*Problem description*:
Once you find the line that contains "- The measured" in the entries below, give it again along with every following line, unchanged, through the final one.

(Records for this exercise begins)

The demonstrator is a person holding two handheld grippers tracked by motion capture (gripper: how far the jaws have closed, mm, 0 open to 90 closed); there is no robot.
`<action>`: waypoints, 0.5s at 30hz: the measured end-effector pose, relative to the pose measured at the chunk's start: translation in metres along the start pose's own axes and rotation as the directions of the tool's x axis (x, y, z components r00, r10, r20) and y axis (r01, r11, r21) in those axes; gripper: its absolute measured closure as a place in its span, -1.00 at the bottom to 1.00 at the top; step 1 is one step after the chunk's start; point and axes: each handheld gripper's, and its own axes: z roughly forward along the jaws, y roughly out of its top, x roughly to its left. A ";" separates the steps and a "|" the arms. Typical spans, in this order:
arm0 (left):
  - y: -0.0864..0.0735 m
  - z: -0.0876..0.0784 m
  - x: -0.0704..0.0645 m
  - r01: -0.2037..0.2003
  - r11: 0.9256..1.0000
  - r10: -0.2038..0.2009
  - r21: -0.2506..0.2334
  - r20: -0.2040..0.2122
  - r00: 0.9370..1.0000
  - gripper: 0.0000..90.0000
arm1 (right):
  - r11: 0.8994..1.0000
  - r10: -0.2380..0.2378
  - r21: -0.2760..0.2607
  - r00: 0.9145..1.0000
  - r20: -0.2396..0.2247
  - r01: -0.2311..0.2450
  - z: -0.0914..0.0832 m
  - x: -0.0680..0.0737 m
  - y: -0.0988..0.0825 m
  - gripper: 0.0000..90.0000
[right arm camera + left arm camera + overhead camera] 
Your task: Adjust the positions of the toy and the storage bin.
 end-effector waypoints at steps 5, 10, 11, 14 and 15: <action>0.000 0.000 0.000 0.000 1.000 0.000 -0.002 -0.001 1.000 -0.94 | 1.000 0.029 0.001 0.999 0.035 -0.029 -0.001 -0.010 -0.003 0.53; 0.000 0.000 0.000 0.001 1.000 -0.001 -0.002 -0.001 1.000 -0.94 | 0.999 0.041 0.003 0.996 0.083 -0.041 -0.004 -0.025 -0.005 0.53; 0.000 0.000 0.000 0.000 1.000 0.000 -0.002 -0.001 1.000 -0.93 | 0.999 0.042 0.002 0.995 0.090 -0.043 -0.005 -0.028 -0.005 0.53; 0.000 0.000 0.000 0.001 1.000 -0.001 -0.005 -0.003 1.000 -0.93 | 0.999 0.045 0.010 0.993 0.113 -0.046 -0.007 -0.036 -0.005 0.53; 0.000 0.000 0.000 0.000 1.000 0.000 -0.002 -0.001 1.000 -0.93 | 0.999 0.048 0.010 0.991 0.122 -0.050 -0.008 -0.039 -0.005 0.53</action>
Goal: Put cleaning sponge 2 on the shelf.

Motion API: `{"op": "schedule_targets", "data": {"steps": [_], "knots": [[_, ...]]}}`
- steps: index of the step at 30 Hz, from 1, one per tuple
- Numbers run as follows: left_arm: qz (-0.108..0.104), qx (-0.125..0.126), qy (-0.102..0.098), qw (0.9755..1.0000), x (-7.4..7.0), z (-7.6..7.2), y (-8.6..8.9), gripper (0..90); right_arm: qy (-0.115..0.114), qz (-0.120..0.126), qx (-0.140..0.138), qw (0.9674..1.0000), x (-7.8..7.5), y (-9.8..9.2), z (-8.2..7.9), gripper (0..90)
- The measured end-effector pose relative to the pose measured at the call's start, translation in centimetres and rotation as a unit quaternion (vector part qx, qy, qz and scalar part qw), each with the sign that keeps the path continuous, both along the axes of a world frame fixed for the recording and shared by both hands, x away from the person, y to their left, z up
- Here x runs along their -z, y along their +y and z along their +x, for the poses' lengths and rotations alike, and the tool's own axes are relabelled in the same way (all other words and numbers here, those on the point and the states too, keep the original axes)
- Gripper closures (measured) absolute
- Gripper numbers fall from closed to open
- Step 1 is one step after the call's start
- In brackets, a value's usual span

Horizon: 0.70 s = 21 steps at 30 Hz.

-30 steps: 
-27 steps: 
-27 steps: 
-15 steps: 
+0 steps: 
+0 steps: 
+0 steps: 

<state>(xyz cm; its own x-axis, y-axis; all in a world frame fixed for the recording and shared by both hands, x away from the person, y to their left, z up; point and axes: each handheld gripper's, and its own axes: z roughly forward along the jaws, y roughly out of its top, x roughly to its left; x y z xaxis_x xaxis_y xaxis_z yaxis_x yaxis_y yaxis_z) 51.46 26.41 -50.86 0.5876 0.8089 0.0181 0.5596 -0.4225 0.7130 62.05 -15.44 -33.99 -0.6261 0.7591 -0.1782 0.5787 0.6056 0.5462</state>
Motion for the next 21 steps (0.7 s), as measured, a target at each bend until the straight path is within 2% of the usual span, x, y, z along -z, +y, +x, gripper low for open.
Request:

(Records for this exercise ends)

*Expected answer*:
- The measured end-effector pose relative to the pose measured at the call's start, translation in centimetres and rotation as a unit quaternion (vector part qx, qy, qz and scalar part qw), each with the sign that keeps the path continuous, both along the axes of a world frame fixed for the recording and shared by both hands, x away from the person, y to their left, z up
- Here x runs along their -z, y along their +y and z along their +x, for the poses' lengths and rotations alike, and the tool's own axes are relabelled in the same way (all other words and numbers here, those on the point and the states too, keep the original axes)
- Gripper closures (measured) absolute
- Gripper numbers fall from closed to open
- Step 1 is one step after the call's start
- In brackets, a value's usual span

Horizon: 0.70 s = 21 steps at 30 Hz.

-30 steps: 
-27 steps: 
-27 steps: 
-15 steps: 
+0 steps: 
+0 steps: 
+0 steps: 

<state>(xyz cm; its own x-axis, y-axis; all in a world frame fixed for the recording and shared by both hands, x away from the person, y to their left, z up; point and axes: each handheld gripper's, and its own axes: z roughly forward along the jaws, y roughly out of its top, x roughly to its left; x y z xaxis_x xaxis_y xaxis_z yaxis_x yaxis_y yaxis_z) 51.46 26.41 -50.86 0.5876 0.8089 0.0181 0.5596 -0.4225 0.7130 62.05 -15.44 -33.99 -0.6261 0.7591 -0.1782 0.5787 0.6056 0.5462</state>
Motion for the next 21 steps (0.7 s), as measured, a target at each bend until the straight path is within 2% of the usual span, x, y, z along -z, +y, +x, gripper low for open.
Request:

That's the answer, with nothing more to add.